Outras das disposições contemplam a obrigatoriedade de as empresas só firmarem contratos de terceirização com empresas com capacidade econômica compatível com a execução do serviço contratado; de fiscalizar as medidas de proteção à saúde e à segurança do trabalho adotadas pelas terceirizadas e também exigir e fiscalizar o regular registro em carteira de todos os trabalhadores contratados para prestação de serviços, bem como os pagamentos de salários e verbas rescisórias.

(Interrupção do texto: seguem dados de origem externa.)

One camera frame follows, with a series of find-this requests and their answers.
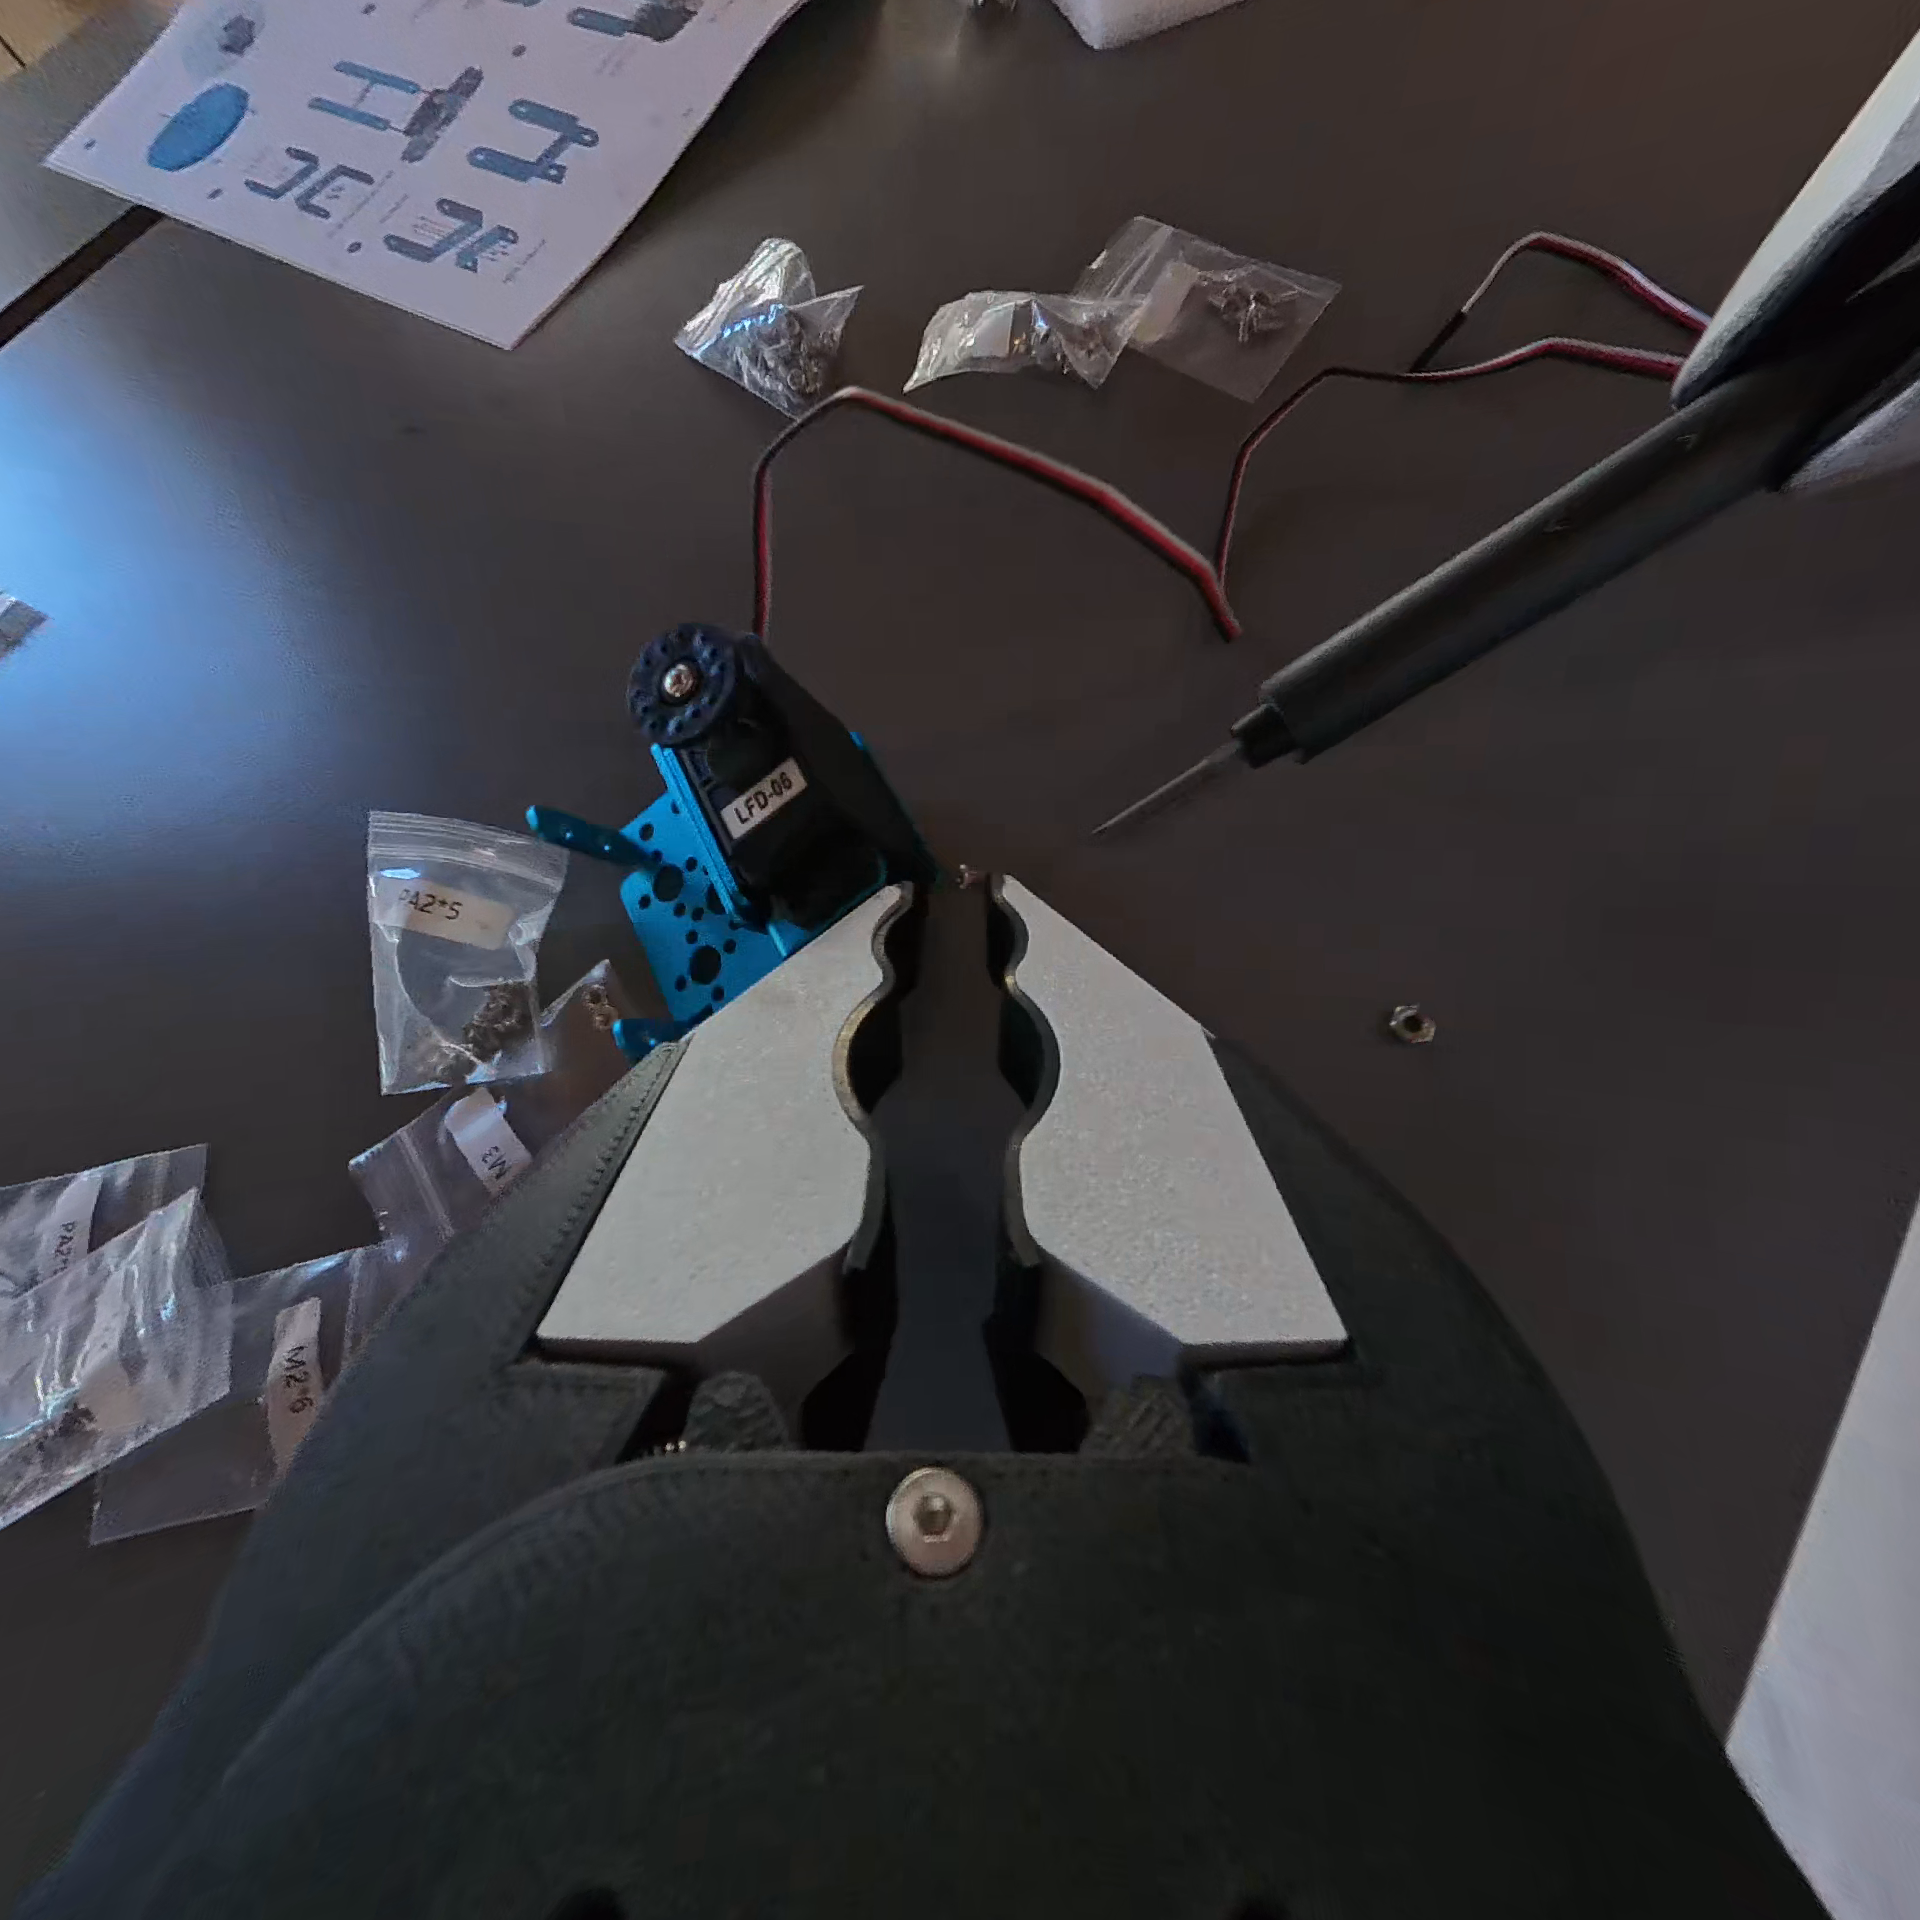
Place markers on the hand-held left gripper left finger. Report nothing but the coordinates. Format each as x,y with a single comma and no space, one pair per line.
703,1202

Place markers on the flat clear parts bag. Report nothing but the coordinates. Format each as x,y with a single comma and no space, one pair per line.
1247,323

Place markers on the crumpled clear parts bag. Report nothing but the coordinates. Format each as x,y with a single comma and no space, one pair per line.
1007,333

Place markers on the white printed instruction manual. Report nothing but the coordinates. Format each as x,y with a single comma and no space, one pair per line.
451,164

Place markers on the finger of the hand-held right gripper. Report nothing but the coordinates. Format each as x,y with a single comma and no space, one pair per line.
1875,451
1823,195

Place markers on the small black washer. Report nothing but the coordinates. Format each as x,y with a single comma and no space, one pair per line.
1411,1025

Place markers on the clear bag of screws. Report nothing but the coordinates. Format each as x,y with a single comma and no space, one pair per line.
773,336

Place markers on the dark brown desk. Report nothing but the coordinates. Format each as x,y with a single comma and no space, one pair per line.
1500,1124

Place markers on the black screwdriver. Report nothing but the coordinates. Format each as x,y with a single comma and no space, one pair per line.
1500,555

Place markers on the blue metal bracket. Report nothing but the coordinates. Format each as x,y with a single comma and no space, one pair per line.
677,898

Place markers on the white square foam frame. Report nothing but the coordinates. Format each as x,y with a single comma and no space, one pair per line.
1140,17

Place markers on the group of small clear bags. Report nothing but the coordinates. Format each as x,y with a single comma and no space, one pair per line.
451,960

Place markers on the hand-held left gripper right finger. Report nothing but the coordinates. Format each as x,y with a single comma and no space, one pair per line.
1183,1202

Também é papel das empresas no acordo promover, entre outras empresas do setor vinícola e entre associados de suas cooperativas, estratégias de conscientização e orientação, contemplando seminários sobre boas práticas e cumprimento de legislação sobre direitos trabalhistas e direitos humanos, inclusive abordando temas de segurança, saúde e medicina do trabalho e trabalho em condições análogas à de escravo.
Pelo acordo, as três empresas também deverão garantir o pagamento das indenizações individuais aos trabalhadores resgatados em caso de impossibilidade por parte da empresa contratante, de propriedade de Pedro Augusto Oliveira de Santana
Empresa terceirizada recusa acordo
A empresa contratante Fênix Serviços Administrativos e Apoio à Gestão de Saúde Ltda, após haver quitado R$ 1,1 milhão em verbas rescisórias acordadas em um TAC emergencial elaborado no momento do resgate, recusou-se, após duas audiências, a firmar termo de ajuste de conduta. O MPT agora está tomando medidas judiciais com relação à empresa – a primeira delas foi o pedido do bloqueio judicial de bens do proprietário Pedro Santana até o valor de R$ 3 milhões.
O juiz Silvionei do Carmo, titular da 2ª Vara do Trabalho de Bento Gonçalves, aceitou o bloqueio de bens de nove empresas e 10 pessoas envolvidas no caso. O magistrado acatou pedido liminar em ação civil pública ajuizada pelos procuradores do MPT. A liminar foi deferida na sexta-feira (3), em segredo de justiça. Nesta quinta-feira (9), após diligências iniciais, o magistrado retirou o sigilo do processo.
O bloqueio de bens foi determinado pelo juiz como limitado a R$ 3 milhões, recurso estimado para garantir o pagamento de indenizações por danos morais individuais, bem como das verbas rescisórias e demais direitos de trabalhadores que não estavam presentes no momento do resgate. Despacho publicado nesta quinta indica a existência de bloqueio de R$ 70 mil em contas bancárias dos réus. Já houve também a restrição de 43 veículos, cujos valores serão avaliados. O juízo ainda aguarda o resultado dos atos de restrição de imóveis em nome dos envolvidos.